Task directions
Would you reproduce the entries that follow exactly as they appear?
========================================
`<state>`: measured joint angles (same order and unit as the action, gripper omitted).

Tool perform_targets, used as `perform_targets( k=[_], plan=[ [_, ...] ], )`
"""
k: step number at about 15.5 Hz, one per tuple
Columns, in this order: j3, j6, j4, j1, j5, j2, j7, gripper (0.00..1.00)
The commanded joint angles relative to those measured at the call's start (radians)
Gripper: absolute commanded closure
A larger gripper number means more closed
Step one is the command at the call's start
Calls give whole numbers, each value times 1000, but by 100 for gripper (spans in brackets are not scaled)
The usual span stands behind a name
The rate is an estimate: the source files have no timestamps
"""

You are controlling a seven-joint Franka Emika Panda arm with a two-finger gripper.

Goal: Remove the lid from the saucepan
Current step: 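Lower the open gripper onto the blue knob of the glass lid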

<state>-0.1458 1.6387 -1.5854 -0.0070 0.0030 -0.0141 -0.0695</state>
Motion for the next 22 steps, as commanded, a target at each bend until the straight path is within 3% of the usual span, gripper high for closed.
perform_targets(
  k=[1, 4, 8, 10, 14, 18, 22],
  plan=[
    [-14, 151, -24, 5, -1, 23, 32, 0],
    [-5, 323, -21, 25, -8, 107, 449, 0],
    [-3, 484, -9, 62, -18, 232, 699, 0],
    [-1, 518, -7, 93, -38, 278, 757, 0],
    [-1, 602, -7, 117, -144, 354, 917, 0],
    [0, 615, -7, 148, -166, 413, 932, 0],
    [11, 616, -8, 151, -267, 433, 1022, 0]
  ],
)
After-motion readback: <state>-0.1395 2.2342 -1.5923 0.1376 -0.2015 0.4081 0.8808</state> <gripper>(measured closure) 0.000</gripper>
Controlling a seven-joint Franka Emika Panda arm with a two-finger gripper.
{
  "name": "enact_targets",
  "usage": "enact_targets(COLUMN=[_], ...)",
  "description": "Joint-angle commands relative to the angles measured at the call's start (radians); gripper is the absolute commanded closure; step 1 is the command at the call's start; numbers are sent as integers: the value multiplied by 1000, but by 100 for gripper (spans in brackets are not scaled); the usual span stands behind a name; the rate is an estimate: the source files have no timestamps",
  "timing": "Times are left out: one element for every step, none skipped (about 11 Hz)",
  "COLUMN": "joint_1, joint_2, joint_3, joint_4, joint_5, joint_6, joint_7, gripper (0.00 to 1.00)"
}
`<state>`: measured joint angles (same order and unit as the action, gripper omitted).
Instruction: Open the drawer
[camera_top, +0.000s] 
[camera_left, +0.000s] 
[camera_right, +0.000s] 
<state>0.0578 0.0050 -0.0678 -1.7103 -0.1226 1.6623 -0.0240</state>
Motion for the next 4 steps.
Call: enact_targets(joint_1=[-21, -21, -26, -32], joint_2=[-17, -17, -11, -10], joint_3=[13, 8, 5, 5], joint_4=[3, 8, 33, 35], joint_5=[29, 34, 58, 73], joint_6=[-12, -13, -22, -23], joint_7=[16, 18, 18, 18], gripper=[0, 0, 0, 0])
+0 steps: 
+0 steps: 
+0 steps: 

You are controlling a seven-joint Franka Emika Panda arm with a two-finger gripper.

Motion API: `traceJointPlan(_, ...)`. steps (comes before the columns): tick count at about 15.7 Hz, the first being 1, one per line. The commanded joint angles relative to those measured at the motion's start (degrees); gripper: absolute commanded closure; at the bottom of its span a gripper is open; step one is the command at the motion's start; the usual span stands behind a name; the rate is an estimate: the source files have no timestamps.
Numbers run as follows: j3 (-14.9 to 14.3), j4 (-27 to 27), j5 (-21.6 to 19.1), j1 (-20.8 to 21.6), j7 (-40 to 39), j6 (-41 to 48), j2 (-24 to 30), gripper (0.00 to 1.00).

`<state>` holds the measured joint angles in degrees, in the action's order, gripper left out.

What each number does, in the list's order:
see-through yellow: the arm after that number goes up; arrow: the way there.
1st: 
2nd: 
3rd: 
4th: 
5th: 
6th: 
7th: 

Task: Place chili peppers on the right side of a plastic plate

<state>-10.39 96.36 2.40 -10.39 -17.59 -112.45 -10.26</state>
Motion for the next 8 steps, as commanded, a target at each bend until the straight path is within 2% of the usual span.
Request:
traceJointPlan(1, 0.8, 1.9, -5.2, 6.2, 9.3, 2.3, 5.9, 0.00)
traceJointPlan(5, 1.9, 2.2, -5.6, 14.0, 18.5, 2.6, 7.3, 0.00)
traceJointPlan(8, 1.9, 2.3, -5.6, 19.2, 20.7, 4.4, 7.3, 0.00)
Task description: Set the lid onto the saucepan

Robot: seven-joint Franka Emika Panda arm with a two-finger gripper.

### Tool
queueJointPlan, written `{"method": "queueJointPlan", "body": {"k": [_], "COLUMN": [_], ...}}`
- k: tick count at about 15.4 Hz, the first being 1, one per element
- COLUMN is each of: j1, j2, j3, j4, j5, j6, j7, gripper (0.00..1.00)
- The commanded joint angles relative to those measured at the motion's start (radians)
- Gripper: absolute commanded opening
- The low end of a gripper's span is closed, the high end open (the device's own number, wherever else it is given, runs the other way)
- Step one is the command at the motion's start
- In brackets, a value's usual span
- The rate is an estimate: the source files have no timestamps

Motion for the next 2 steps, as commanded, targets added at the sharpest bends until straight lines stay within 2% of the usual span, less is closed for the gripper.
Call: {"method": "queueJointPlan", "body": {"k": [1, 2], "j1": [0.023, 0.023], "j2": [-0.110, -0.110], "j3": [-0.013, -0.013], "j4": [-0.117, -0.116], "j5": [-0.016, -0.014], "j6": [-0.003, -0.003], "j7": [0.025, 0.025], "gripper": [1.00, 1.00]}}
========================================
Task result
`<state>`: measured joint angles (same order and unit as the action, gripper omitted).

Tool perform_targets, used as `perform_targets( k=[_], plan=[ [_, ...] ], )`
"""
k: step number at about 15.5 Hz, one per tuple
Columns, in this order: j3, j6, j4, j1, j5, j2, j7, gripper (0.00..1.00)
The commanded joint angles relative to those measured at the call's start (radians)
Gripper: absolute commanded closure
A larger gripper number means more closed
Step one is the command at the call's start
Calls give whole numbers, each value times 1000, but by 100 for gripper (spans in brackets are not scaled)
The usual span stands behind a name
The rate is an estimate: the source files have no timestamps
"""

You are controlling a seven-joint Franka Emika Panda arm with a two-finger gripper.

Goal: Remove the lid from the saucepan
Current step: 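Lower the open gripper onto the blue knob of the glass lid
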
<state>-0.1458 1.6387 -1.5854 -0.0070 0.0030 -0.0141 -0.0695</state>
Motion for the next 22 steps, as commanded, a target at each bend until the straight path is within 3% of the usual span, gripper high for closed.
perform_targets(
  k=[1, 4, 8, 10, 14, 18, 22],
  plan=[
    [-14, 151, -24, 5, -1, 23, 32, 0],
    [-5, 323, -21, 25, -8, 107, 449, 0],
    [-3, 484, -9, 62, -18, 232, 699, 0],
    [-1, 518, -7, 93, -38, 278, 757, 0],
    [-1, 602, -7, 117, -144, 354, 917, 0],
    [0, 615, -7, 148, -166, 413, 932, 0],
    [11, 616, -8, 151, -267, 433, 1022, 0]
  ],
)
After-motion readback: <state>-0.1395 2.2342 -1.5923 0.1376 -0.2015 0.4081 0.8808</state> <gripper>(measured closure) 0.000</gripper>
Controlling a seven-joint Franka Emika Panda arm with a two-finger gripper.
{
  "name": "enact_targets",
  "usage": "enact_targets(COLUMN=[_], ...)",
  "description": "Joint-angle commands relative to the angles measured at the call's start (radians); gripper is the absolute commanded closure; step 1 is the command at the call's start; numbers are sent as integers: the value multiplied by 1000, but by 100 for gripper (spans in brackets are not scaled); the usual span stands behind a name; the rate is an estimate: the source files have no timestamps",
  "timing": "Times are left out: one element for every step, none skipped (about 11 Hz)",
  "COLUMN": "joint_1, joint_2, joint_3, joint_4, joint_5, joint_6, joint_7, gripper (0.00 to 1.00)"
}
`<state>`: measured joint angles (same order and unit as the action, gripper omitted).
Instruction: Open the drawer
[camera_top, +0.000s] 
[camera_left, +0.000s] 
[camera_right, +0.000s] 
<state>0.0578 0.0050 -0.0678 -1.7103 -0.1226 1.6623 -0.0240</state>
Motion for the next 4 steps.
Call: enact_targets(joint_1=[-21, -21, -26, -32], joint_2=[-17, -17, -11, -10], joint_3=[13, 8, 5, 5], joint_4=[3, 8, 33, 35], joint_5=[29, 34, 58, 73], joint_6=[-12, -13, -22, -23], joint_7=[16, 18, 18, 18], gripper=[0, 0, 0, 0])
+0 steps: 
+0 steps: 
+0 steps: 

You are controlling a seven-joint Franka Emika Panda arm with a two-finger gripper.

Motion API: `traceJointPlan(_, ...)`. steps (comes before the columns): tick count at about 15.7 Hz, the first being 1, one per line. The commanded joint angles relative to those measured at the motion's start (degrees); gripper: absolute commanded closure; at the bottom of its span a gripper is open; step one is the command at the motion's start; the usual span stands behind a name; the rate is an estimate: the source files have no timestamps.
Numbers run as follows: j3 (-14.9 to 14.3), j4 (-27 to 27), j5 (-21.6 to 19.1), j1 (-20.8 to 21.6), j7 (-40 to 39), j6 (-41 to 48), j2 (-24 to 30), gripper (0.00 to 1.00).

`<state>` holds the measured joint angles in degrees, in the action's order, gripper left out.

What each number does, in the list's order:
see-through yellow: the arm after that number goes up; arrow: the way there.
1st: 
2nd: 
3rd: 
4th: 
5th: 
6th: 
7th: 

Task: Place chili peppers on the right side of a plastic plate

<state>-10.39 96.36 2.40 -10.39 -17.59 -112.45 -10.26</state>
Motion for the next 8 steps, as commanded, a target at each bend until the straight path is within 2% of the usual span.
Request:
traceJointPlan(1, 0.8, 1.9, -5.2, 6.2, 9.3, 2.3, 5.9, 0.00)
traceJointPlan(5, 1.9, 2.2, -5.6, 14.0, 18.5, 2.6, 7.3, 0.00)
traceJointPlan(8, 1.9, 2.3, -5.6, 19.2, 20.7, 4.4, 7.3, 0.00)
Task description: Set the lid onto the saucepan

Robot: seven-joint Franka Emika Panda arm with a two-finger gripper.

### Tool
queueJointPlan, written `{"method": "queueJointPlan", "body": {"k": [_], "COLUMN": [_], ...}}`
- k: tick count at about 15.4 Hz, the first being 1, one per element
- COLUMN is each of: j1, j2, j3, j4, j5, j6, j7, gripper (0.00..1.00)
- The commanded joint angles relative to those measured at the motion's start (radians)
- Gripper: absolute commanded opening
- The low end of a gripper's span is closed, the high end open (the device's own number, wherever else it is given, runs the other way)
- Step one is the command at the motion's start
- In brackets, a value's usual span
- The rate is an estimate: the source files have no timestamps

Motion for the next 2 steps, as commanded, targets added at the sharpest bends until straight lines stay within 2% of the usual span, less is closed for the gripper.
Call: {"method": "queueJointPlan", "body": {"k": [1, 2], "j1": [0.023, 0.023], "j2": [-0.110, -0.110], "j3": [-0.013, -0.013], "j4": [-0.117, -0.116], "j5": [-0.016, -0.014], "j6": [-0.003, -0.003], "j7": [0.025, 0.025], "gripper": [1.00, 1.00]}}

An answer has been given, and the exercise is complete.